The business began to grow in the 1960s when Boldt transitioned to construction for paper mills in Wisconsin. In the mid-1970s, Boldt won the contract for a project with the Potlatch Corp., and in 1978 The Boldt Co. established its first out-of-state office in Cloquet.
Since those early days, the company has grown to do more than $1 billion in business annually with 14 offices in seven states.
From the initial relationship with Potlatch, the company demonstrated the values Boldt held dear throughout his life and allowed it to flourish across Minnesota, Schultz said.
“The business vision, the hard work, the honesty, the fairness was demonstrated and that just continued,” he said. “We built relationships with local trades people, we built relationships with the community, we got involved and that’s how it just took off.”
In addition to the $2.5 million library expansion, other recent projects in Cloquet include:
A $22 million expansion of Community Memorial Hospital;
The $8.5 million Carlton County Health and Human Services building;
The new Members Cooperative Credit Union building on Highway 33; and
$2.2 million in renovations and expansions at the new Cloquet City Hall building.

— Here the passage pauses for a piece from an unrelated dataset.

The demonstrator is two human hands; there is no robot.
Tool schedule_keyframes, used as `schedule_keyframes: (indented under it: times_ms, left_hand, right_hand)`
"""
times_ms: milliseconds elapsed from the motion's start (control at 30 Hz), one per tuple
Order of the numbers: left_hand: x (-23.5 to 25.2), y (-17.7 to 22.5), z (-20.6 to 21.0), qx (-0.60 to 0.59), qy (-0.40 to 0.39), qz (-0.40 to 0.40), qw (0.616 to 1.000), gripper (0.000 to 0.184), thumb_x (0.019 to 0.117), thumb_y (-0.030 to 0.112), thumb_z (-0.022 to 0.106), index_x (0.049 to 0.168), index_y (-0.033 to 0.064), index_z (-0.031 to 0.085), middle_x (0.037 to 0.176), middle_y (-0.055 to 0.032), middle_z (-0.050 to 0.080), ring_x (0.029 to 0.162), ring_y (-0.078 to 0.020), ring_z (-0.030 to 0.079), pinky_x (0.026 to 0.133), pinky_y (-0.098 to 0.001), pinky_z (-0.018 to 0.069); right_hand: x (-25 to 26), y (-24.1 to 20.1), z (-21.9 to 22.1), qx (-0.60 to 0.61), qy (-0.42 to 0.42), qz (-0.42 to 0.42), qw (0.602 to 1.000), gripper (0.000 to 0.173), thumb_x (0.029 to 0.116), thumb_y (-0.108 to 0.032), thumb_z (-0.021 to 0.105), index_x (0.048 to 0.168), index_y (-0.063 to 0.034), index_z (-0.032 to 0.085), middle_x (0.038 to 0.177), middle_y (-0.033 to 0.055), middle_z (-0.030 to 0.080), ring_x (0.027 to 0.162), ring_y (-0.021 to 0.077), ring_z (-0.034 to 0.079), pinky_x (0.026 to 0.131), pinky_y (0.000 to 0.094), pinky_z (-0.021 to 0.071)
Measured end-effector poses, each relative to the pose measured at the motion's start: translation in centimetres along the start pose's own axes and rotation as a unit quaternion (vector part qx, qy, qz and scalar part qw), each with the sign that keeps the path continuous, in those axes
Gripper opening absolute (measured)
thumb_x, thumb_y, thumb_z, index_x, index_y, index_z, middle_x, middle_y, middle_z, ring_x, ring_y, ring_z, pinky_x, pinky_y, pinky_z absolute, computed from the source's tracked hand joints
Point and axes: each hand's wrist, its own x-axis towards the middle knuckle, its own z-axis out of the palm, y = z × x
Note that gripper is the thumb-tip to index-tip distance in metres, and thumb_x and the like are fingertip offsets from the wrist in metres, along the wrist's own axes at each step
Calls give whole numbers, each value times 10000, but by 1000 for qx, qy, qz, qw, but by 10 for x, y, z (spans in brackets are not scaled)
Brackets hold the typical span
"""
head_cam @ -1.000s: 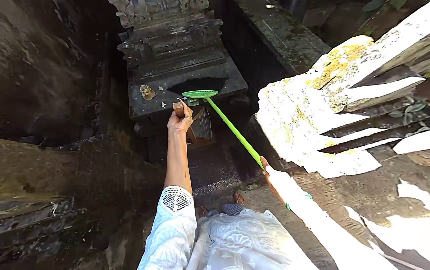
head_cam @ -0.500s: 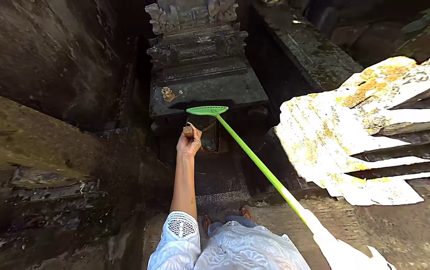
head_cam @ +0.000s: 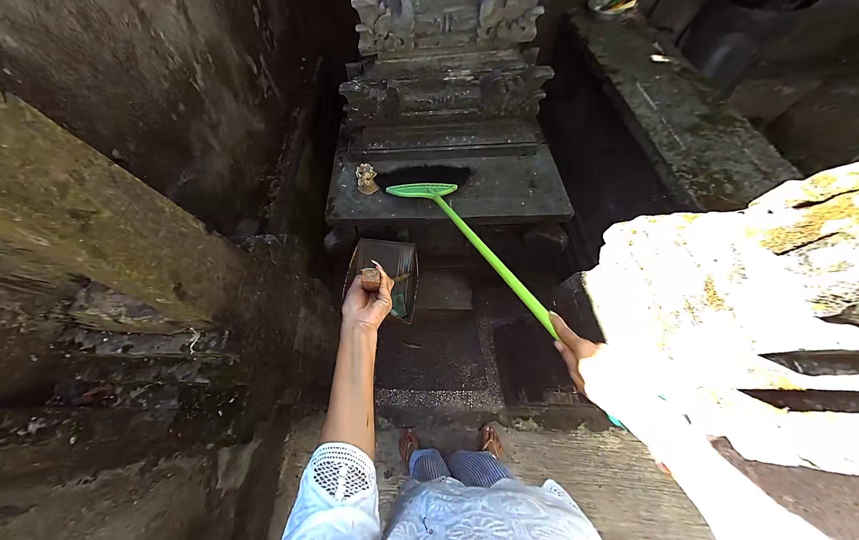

The company has also completed hundreds of projects for USG Interiors and Sappi Fine Paper since coming to the Cloquet community more than 42 years ago.
In addition to the Cloquet area, The Boldt Co. built a MCCU branch in Duluth and completed projects for the University of Minnesota-Duluth, the College of St. Scholastica, Essentia Health, Minnesota Power and others. It has also done work for Northshore Mining in Silver Bay and U.S. Steel’s Minntac mine in Mountain Iron.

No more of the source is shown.